Tuesday, November 23, 2010

Hypothesis Test In Excel To Find Out If Your Delivery Time Is Worsening

Using the Hypothesis

Test in Excel To Find

Out If Delivery Times

Have Gotten Worse




This article will explain how to use Excel to perform a Hypothesis Test to analyze delivery time for a business (a furniture store) has gotten worse. Specifically, we will show how to use Excel to perform One-Tailed, One-Sample, Unpaired Hypothesis Test of Mean to determine whether a furniture company's delivery time really has gotten worse.

This Hypothesis Test will be testing the Null Hypothesis that delivery time has not changed.

The advantages of statistical analysis in Excel to solve business statistics problems is that most problems can be solved in just one or two steps and there is no more need to look anything up on Normal Distribution tables.

Here is the problem:




Problem: A furniture company states that its average delivery time is 15 days with a (population) standard deviation of 4 days. A random sample of 50 deliveries showed an average delivery time of 17 days. Determine within 98% certainty (0.02 significance level) whether delivery time has increased.
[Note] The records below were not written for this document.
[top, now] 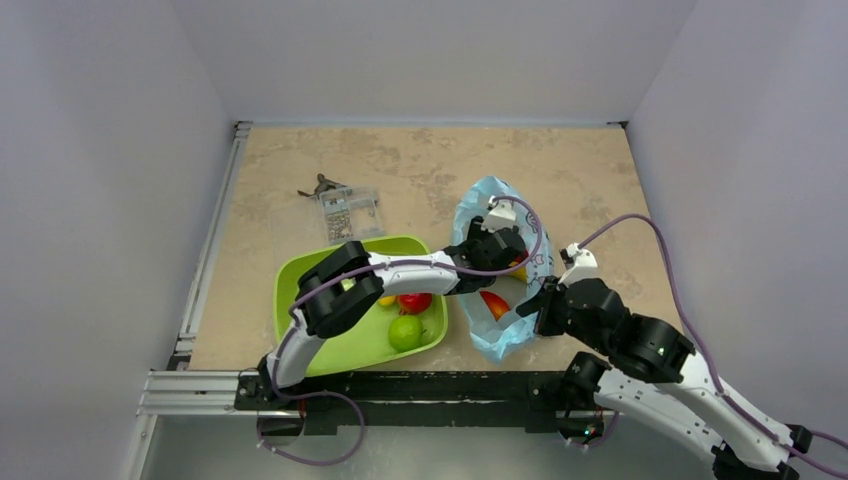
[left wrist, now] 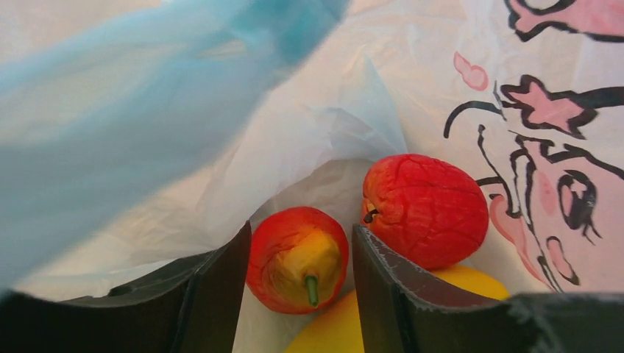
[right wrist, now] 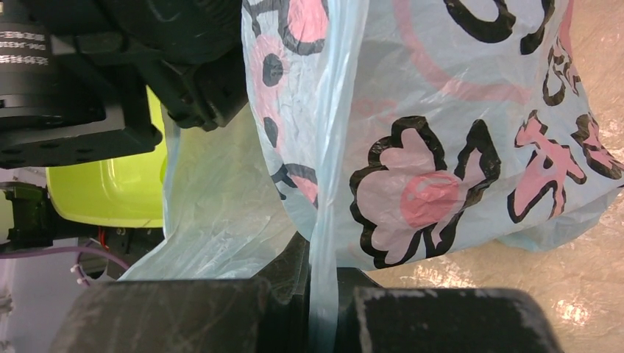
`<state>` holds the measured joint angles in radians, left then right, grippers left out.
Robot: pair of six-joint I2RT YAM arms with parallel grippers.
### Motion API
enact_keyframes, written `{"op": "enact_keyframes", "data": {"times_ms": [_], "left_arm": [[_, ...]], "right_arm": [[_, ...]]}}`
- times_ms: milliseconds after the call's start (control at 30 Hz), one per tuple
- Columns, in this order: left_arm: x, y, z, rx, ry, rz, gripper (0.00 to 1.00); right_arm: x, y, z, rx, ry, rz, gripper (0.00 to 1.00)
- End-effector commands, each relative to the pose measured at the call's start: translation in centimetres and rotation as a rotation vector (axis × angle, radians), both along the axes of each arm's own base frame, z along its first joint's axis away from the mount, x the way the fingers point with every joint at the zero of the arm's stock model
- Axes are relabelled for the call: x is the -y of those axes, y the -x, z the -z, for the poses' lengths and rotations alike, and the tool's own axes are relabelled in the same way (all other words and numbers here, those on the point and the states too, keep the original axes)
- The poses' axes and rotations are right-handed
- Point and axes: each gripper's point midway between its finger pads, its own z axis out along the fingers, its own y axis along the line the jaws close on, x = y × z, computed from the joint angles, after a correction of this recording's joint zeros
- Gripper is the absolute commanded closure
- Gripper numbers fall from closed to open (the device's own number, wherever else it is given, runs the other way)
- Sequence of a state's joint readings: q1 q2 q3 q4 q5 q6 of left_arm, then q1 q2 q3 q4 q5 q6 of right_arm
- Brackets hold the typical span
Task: Take the fake fruits out of the plastic bag
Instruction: Take out the fake fruit from the plastic bag.
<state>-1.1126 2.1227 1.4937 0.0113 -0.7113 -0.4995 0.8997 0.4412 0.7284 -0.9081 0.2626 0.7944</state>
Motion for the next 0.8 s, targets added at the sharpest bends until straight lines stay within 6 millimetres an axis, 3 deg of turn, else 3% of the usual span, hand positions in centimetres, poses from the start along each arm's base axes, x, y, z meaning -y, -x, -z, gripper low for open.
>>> {"op": "enact_keyframes", "data": {"times_ms": [0,167,300,533,767], "left_arm": [[0.9,-1.7,-2.0,0.076,0.023,-0.02,0.51],[0.7,-1.7,-2.3,0.071,-0.009,0.008,0.75],[0.7,-0.1,-3.4,0.014,0.044,0.071,0.93],[1.6,5.2,-8.4,-0.151,0.213,0.284,1.0],[2.5,9.9,-13.9,-0.24,0.399,0.485,1.0]], "right_arm": [[-0.6,-0.1,-0.7,0.024,-0.029,-0.02,1.0],[-0.8,-0.1,-1.1,0.03,-0.052,-0.021,1.0],[0.1,-0.5,-1.1,0.044,-0.026,0.019,1.0],[0.3,-0.6,-1.6,0.067,-0.057,0.035,1.0],[0.1,-0.5,-1.1,0.045,-0.029,0.025,1.0]]}}
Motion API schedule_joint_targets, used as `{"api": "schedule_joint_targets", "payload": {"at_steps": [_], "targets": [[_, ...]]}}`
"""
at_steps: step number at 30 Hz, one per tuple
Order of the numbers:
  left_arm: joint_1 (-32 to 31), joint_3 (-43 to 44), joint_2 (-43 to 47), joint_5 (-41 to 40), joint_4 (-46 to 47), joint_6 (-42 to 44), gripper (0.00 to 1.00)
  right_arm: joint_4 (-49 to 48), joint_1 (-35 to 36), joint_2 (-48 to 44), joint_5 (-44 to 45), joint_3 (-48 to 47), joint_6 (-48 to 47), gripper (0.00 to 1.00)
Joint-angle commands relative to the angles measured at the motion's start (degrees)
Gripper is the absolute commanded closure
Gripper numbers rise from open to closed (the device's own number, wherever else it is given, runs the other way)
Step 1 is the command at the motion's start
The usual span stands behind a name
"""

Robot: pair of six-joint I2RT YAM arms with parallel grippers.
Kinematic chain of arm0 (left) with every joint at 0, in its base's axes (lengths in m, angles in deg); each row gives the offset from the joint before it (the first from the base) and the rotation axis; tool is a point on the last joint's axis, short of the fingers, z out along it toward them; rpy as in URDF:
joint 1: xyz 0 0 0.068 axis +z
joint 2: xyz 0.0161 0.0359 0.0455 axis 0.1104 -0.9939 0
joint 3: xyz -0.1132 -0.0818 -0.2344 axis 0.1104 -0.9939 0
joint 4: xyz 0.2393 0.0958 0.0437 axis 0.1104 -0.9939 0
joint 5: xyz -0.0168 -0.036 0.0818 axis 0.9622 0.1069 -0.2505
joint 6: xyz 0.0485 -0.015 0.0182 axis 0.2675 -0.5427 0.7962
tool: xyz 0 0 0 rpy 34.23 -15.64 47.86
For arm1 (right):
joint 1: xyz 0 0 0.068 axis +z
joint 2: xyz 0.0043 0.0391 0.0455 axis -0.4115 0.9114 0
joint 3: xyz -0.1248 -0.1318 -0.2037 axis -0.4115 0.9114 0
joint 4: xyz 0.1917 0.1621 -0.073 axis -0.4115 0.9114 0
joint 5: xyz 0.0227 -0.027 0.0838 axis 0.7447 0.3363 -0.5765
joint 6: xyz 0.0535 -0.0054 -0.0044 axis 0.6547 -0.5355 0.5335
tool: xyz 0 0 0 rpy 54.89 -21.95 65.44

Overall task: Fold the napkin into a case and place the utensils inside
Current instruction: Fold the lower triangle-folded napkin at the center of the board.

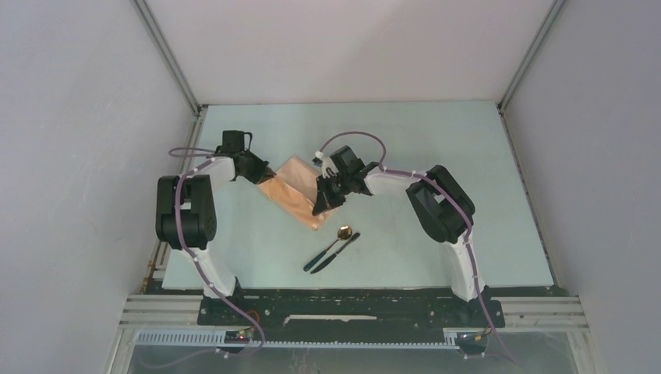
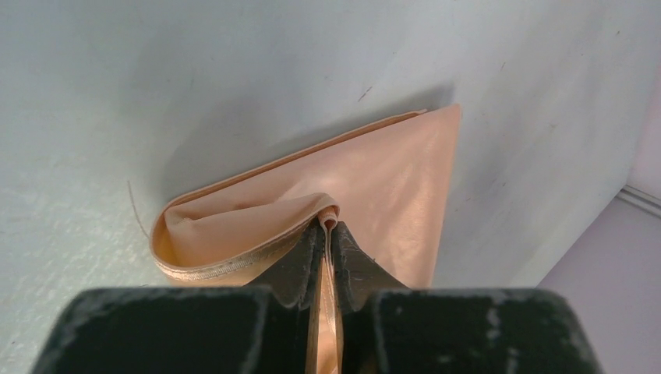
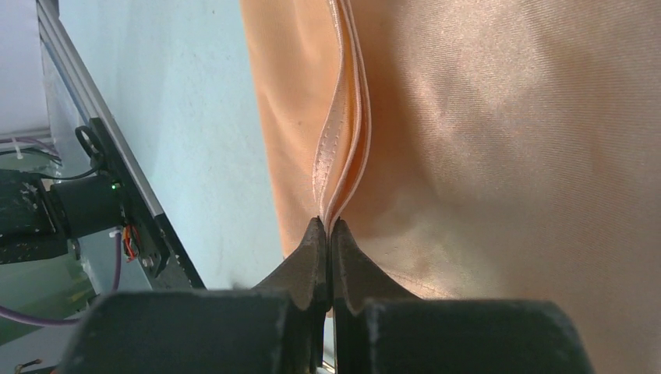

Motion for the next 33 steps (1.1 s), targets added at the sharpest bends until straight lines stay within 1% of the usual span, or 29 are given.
{"api": "schedule_joint_targets", "payload": {"at_steps": [1, 4, 7, 18, 23, 26, 28, 31, 33], "targets": [[-0.37, 2.76, -1.29, -0.11, 0.13, 1.19, 0.90, 1.47, 0.44, -3.27, 1.96, 0.46, -1.99, 1.00], [-0.37, 3.05, -1.89, 0.04, 0.20, 1.24, 0.91, 1.51, 0.65, -3.16, 2.29, 0.39, -2.08, 1.00], [-2.26, 3.75, -2.66, 0.58, 0.06, 1.55, 0.92, 1.89, 0.99, -3.12, 3.06, 0.28, -2.36, 1.00], [-2.73, 5.27, -5.17, 1.00, -0.32, 2.08, 0.93, 2.33, 1.45, -3.38, 4.12, 0.21, -1.96, 1.00], [-2.69, 5.59, -5.90, 1.32, -0.31, 2.34, 0.93, 4.39, 1.90, -4.64, 6.80, 0.30, -1.59, 0.96], [-2.73, 5.94, -6.49, 1.69, -0.31, 2.58, 0.93, 6.39, 2.88, -6.19, 10.64, 0.20, -0.28, 0.81], [-2.81, 6.05, -6.72, 2.19, -0.24, 2.65, 0.94, 10.35, 3.91, -7.43, 14.70, -0.82, -0.13, 0.74], [-3.07, 6.23, -6.74, 2.75, -0.23, 3.18, 0.94, 16.31, 5.93, -11.22, 24.58, -2.32, -1.62, 0.58], [-3.25, 6.28, -6.67, 3.00, -0.23, 3.42, 0.94, 18.76, 7.23, -13.84, 30.98, -3.34, -3.26, 0.44]]}}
Here is the Before and After data for the delivery times:

"Before Data"

µ = "Before Data" mean = 15

σ = "Before Data" population standard deviation = 4


"After Data"

xavg = "After Data" sample average = 17

n = "After Data" Sample size = 50

α = Level of Significance = 0.02
Therefore there is 2% Max chance of error.
Therefore there is a 98% Level of Certainty Required.

Before we begin solving this problem, we need to know whether we are dealing with normally distributed data. If the data is not normally distributed, we have to use nonparametric statistical tests to solve this problem.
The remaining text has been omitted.